Nunca se soube... O santo fundador conhecia talvez o segredo,
mas a sua humildade soube guardá-lo.
Num momento, em que os socorros com que ele podia contar lhe
faltaram totalmente, apresentaram-se-lhe alguns alunos e
grande número de noviços. A prudência humana aconselhava que
lhes fechasse a porca; mas a confiança de Inácio ordenou que
a abrissem. No dia seguinte, à noite o Irmão João Croce,
ecônomo da casa, voltava de S. João de Latrão, quando, perto
do Coliseu, um desconhecido se aproxima, mete-lhe um rolo na
mão e desaparece. Este rolo continha cem escudos de ouro.
Alguns dias depois, o mesmo Irmão sai ao romper do dia para
ir fazer as compras; aproxima-se-lhe um homem, e, sem lhe
dizer uma só palavra, mete-lhe uma bolsa na pião e afasta-se.

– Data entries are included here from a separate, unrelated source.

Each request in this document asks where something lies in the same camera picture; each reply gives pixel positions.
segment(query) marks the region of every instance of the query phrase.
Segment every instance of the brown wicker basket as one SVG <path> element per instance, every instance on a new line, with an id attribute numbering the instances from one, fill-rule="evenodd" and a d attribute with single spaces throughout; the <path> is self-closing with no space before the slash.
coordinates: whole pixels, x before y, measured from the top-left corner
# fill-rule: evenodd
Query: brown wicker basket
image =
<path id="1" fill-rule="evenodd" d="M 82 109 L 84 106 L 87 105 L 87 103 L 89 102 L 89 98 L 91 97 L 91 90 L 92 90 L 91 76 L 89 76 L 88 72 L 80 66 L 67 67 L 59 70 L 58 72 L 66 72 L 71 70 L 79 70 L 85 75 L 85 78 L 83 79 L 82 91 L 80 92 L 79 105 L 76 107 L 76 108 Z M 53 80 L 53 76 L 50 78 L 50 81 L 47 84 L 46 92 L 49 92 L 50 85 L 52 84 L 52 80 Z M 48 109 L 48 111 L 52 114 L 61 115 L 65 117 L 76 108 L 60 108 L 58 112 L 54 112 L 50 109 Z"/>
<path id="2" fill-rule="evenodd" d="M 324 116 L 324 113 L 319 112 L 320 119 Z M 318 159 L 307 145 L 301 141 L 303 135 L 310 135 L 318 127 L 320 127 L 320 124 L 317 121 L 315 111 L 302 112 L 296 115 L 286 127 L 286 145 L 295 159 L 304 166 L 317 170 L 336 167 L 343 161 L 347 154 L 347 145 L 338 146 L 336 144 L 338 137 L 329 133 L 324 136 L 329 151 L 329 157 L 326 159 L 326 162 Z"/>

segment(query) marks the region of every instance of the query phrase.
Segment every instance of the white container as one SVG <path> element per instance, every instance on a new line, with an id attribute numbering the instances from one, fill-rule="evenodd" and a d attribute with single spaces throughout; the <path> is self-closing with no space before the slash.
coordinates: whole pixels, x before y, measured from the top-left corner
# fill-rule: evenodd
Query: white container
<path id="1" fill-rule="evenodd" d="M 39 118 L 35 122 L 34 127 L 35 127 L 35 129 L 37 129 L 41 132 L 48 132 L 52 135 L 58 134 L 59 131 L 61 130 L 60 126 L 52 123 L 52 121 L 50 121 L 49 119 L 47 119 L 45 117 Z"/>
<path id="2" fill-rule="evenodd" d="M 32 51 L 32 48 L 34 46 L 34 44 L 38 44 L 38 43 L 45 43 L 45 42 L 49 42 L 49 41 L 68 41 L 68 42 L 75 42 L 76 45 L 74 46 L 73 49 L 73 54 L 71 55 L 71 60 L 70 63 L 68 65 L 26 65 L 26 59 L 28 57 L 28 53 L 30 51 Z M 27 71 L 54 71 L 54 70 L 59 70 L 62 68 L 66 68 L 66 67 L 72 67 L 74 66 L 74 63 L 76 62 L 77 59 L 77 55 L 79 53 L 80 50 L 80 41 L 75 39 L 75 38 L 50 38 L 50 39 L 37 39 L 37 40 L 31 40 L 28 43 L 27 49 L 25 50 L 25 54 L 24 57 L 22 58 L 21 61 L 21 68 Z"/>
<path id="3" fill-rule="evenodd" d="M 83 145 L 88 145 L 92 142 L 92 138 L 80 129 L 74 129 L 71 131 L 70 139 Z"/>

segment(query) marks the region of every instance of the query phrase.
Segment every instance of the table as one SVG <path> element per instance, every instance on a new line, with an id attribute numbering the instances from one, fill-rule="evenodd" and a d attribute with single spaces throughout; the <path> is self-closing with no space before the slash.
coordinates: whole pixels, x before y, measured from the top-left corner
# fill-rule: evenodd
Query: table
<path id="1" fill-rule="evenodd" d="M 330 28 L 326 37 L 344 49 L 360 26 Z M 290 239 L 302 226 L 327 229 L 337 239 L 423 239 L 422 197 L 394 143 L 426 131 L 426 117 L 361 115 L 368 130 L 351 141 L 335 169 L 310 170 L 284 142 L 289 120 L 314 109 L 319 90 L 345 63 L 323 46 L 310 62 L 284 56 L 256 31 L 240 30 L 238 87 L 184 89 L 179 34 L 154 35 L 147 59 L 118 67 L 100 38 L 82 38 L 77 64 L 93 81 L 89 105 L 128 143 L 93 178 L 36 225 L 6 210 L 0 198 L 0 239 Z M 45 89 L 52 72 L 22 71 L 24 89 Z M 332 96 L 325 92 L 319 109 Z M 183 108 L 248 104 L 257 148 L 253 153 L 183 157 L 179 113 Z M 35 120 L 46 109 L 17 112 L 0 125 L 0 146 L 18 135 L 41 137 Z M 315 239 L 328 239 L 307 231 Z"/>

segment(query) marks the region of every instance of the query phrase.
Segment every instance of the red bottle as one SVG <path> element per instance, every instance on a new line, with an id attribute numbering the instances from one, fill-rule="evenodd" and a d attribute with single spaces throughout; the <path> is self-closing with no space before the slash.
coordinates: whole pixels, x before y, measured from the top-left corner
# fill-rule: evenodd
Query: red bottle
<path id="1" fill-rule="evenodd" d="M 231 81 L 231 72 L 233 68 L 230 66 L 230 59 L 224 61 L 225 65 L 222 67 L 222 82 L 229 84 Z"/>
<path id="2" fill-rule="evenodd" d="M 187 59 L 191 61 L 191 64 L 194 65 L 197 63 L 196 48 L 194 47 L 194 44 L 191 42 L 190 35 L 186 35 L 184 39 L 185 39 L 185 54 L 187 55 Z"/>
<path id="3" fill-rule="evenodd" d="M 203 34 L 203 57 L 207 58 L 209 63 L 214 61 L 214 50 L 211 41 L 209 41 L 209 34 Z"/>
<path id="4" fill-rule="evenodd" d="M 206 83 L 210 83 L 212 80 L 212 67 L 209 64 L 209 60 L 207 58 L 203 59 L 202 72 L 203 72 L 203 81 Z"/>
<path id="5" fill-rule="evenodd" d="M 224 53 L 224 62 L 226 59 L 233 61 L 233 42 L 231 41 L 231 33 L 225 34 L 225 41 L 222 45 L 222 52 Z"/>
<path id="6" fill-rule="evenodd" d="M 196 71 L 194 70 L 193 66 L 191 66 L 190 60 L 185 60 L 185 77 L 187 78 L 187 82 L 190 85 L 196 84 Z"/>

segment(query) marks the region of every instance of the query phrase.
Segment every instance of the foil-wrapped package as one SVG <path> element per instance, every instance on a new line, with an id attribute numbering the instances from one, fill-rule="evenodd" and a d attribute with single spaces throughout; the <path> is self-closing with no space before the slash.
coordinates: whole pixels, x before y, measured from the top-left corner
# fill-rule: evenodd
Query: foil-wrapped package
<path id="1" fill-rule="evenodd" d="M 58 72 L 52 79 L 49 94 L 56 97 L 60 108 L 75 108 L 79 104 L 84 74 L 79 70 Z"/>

O irmão sente que a bolsa é pesada; não teve tempo de ver o
desconhecido, e, mesmo que tivesse, não lhe veria os traços
fisionômicos, porque mal se via ainda. "Se fosse um mau
espírito"? disse consigo o Irmão. O bom Irmão perturba-se com
este pensamento, treme de medo, e diz que aquele mau espírito
esteve a zombar dele e lhe deu talvez dinheiro falso para o
comprometer. A dois passos está uma igreja aberta, e o Irmão
entra para se tranqüilizar pela oração. Pede a Deus que
primeiro o acalme, porque lhe parece ter ainda junto de si o
espírito maligno encarregado de o perder pelo dinheiro falso
e depois pede-lhe que não permita tal desgraça. Acabada a
oração, quis examinai o conteúdo da bolsa antes de sair da
igreja e vê que são peças de ouro, que julga serem de boa
lei! Não se enganava. Quanto ao doador ficou desconhecido,
como o do Coliseu e como tantos outros.
O Padre Polanco, procurando um dia papéis numa grande mala
que deixava sempre aberta, encontra um rolo que não
suspeitava estaria lá e cujo peso o admira; sente que é
dinheiro, que precisamente naquele momento lhe faltava. Abre
o rolo e vê que continha escudos de ouro tão brilhantes como
se acabassem de ser cunhados. O Padre leva-os ao nosso Santo,
que agradece à Providência, e diz em seguida ao bom Padre
- Padre Polanco, nunca se deve desconfiar daquele a quem é
tão fácil executar como querer.
Por isso João Polanco dizia muitas vezes aos seus irmãos:
- Não me inquieto nunca de saber se tenho dinheiro, mas
somente se o Padre Inácio ordena, porque a sua palavra é de
ouro.
O Padre Martinho Olave escrevia a Ribadeneira, então em
Flandres
"Para estar convencido da eminente santidade do nosso Padre
Inácio, não tenho necessidade de ver doentes curados ou
mortos ressuscitados por ele; o que se passa diariamente em
Roma em favor das nossas casas, desde que eu aqui estou, é
mais que suficiente para me provar que ele é um Santo".